• _Instructions for the task_:
In the listing below, the lines starting with the line with "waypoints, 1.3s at" and going on through the line with "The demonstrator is" are to be reproduced exactly, and only those.

• _Record excerpts_:

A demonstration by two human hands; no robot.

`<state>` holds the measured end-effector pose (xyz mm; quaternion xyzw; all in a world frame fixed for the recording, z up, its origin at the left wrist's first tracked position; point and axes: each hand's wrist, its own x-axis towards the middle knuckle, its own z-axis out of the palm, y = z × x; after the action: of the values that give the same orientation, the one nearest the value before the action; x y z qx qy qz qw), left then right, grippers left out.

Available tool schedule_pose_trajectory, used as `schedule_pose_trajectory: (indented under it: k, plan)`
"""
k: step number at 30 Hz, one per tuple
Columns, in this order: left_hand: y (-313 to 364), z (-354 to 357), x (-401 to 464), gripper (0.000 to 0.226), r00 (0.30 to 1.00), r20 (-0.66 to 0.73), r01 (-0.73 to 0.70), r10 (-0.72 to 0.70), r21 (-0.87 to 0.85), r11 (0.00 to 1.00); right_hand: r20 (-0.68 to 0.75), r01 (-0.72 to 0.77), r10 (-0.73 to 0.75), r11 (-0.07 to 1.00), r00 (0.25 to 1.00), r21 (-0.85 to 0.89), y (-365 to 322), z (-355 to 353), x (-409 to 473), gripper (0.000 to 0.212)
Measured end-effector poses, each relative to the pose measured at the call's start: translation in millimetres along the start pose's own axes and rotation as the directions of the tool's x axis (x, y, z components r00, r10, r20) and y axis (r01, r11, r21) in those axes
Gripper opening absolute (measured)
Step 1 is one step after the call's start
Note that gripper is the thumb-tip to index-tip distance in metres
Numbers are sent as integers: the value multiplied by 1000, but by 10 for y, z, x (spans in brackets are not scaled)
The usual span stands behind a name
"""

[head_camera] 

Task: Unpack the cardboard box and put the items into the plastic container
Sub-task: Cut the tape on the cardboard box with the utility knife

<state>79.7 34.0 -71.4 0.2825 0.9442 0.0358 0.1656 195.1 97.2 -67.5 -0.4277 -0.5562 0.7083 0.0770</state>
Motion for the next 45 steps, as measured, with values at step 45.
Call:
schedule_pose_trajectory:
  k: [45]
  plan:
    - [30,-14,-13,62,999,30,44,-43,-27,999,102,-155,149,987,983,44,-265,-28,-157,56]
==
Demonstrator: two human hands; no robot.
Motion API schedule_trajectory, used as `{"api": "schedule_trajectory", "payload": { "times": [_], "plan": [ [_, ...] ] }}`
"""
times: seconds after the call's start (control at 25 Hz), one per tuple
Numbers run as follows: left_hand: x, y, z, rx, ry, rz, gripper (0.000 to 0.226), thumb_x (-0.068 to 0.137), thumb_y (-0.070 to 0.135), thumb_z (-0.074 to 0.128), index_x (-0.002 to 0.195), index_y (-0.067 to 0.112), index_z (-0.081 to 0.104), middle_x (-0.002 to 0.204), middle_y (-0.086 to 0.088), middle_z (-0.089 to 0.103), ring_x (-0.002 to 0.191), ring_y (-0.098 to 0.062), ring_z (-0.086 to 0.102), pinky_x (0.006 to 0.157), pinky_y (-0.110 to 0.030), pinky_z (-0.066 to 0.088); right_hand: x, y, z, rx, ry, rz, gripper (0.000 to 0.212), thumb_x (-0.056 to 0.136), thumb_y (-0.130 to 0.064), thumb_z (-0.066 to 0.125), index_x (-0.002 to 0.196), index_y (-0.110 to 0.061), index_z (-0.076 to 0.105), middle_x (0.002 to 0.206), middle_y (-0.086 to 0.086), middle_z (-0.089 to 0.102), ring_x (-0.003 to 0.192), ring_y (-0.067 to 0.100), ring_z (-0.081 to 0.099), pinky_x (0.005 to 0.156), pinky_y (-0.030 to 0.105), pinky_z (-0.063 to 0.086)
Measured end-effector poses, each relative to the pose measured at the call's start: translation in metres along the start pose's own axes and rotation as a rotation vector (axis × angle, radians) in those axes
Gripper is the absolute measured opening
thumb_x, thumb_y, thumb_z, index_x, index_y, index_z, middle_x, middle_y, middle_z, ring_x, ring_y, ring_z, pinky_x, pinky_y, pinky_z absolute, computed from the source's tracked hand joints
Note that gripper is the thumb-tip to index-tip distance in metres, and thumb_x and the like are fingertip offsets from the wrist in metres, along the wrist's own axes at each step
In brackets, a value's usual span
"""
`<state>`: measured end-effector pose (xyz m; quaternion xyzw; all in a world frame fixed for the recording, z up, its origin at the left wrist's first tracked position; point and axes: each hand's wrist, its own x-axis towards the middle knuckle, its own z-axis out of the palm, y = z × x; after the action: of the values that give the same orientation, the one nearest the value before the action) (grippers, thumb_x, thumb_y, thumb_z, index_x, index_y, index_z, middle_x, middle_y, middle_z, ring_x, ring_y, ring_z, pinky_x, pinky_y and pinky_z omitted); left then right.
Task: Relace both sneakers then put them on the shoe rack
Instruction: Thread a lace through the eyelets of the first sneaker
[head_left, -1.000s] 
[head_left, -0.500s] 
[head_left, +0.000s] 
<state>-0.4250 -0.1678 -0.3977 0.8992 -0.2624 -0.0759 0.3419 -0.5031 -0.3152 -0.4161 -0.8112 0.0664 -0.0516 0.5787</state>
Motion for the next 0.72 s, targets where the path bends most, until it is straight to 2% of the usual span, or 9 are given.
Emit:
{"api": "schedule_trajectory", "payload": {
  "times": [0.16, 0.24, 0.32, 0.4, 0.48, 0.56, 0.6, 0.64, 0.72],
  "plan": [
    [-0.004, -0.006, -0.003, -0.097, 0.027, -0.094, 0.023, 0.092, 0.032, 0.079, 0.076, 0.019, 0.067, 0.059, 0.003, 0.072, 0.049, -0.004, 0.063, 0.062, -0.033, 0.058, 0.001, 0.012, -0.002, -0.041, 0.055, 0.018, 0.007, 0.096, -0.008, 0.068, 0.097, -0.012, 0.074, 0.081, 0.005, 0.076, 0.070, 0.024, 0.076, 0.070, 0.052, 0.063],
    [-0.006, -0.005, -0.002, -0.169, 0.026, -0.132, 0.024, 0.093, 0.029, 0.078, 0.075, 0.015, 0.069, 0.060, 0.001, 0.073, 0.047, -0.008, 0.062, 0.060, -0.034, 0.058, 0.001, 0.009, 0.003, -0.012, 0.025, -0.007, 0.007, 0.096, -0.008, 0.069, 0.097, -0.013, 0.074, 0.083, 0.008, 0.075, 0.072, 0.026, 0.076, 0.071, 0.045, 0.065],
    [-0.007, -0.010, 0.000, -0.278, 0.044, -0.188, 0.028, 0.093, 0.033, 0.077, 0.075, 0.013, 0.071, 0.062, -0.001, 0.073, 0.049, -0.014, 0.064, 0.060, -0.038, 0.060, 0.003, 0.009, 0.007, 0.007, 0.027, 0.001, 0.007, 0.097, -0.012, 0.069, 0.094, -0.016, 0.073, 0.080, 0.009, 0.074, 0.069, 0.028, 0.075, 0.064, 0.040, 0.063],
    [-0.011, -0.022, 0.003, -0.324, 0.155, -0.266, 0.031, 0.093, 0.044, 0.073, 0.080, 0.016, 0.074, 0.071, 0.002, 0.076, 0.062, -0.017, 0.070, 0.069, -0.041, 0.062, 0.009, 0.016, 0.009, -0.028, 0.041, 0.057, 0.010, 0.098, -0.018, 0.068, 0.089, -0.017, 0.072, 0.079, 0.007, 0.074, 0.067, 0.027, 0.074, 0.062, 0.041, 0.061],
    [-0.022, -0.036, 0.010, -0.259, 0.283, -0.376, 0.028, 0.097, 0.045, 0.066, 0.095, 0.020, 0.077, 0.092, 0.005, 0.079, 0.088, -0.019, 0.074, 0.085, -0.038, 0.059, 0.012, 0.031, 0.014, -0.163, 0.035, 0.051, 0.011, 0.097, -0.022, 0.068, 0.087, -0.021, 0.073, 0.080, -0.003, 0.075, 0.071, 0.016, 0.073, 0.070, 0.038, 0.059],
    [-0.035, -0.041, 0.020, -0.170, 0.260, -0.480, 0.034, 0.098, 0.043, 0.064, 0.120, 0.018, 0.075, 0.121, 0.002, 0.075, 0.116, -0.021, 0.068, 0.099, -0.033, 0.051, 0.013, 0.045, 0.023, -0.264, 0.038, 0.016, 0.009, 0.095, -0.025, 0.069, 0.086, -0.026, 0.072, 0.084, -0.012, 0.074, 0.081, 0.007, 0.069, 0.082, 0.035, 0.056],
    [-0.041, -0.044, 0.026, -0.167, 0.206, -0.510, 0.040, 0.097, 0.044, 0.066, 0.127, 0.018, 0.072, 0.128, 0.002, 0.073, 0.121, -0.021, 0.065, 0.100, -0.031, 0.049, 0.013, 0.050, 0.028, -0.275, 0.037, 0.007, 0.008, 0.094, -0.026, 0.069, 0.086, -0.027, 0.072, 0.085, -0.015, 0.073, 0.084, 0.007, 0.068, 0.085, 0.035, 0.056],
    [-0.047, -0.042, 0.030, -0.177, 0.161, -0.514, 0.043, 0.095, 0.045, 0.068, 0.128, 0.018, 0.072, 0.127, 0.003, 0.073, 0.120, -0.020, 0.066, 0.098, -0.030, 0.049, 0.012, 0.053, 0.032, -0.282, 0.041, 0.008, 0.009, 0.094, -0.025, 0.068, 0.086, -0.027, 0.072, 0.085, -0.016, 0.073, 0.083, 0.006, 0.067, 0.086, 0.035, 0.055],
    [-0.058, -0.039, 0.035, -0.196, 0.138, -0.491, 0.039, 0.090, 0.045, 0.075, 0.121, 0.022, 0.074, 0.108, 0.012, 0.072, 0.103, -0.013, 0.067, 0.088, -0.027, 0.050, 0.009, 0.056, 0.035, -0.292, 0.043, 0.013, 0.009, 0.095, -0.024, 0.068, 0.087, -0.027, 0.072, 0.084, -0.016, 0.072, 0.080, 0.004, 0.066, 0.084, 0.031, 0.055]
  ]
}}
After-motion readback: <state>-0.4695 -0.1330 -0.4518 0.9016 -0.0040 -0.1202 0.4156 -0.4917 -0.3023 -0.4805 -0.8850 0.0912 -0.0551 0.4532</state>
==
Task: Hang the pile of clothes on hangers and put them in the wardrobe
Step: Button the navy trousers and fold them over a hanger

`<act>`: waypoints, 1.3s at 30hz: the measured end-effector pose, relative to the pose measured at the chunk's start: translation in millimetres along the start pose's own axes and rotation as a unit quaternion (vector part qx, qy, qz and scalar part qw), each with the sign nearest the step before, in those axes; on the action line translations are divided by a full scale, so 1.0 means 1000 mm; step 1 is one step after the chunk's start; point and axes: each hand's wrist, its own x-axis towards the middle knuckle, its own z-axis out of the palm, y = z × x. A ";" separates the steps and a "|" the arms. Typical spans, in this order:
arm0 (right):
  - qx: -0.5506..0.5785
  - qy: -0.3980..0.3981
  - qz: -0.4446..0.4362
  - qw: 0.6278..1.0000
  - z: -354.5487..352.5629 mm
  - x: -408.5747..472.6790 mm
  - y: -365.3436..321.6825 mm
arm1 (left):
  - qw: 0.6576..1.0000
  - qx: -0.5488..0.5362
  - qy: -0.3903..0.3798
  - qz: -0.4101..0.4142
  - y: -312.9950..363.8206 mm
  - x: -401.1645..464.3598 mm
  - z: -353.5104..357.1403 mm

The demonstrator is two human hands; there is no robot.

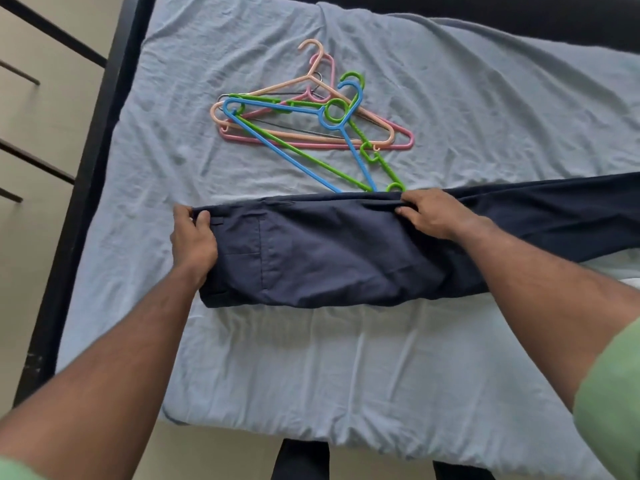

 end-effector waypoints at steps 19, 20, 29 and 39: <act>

• _Task output_:
`<act>`: waypoints, 1.3s at 30hz: the measured end-effector pose, relative to the pose measured at the chunk's start: translation in millimetres along the start pose's own axes and rotation as a unit quaternion (vector part qx, qy, qz and scalar part qw), each with the sign nearest the step before, in those axes; on the action line translations are divided by a full scale, so 1.0 means 1000 mm; step 1 is one step after the chunk's start; point and axes: each hand's wrist, its own x-axis towards the middle knuckle, its own z-axis out of the palm, y = z × x. A ";" separates the steps and a "|" the arms. Typical spans, in this order:
arm0 (right):
  - qx: -0.5506..0.5785
  - qy: -0.3980..0.3981
  - qz: -0.4446..0.4362
  - qw: 0.6278..1.0000
  - z: -354.5487..352.5629 mm
  - x: -408.5747..472.6790 mm
  - y: -365.3436..321.6825 mm
arm1 (left):
  - qw: 0.6576..1.0000
  - qx: -0.5488..0.5362
  - qy: -0.3903..0.3798
  - qz: -0.4101..0.4142
  - y: -312.9950..363.8206 mm
  - x: -401.1645..464.3598 mm
  - z: -353.5104..357.1403 mm

The demonstrator is two human hands; there is no robot.

Response complete; there is no more output.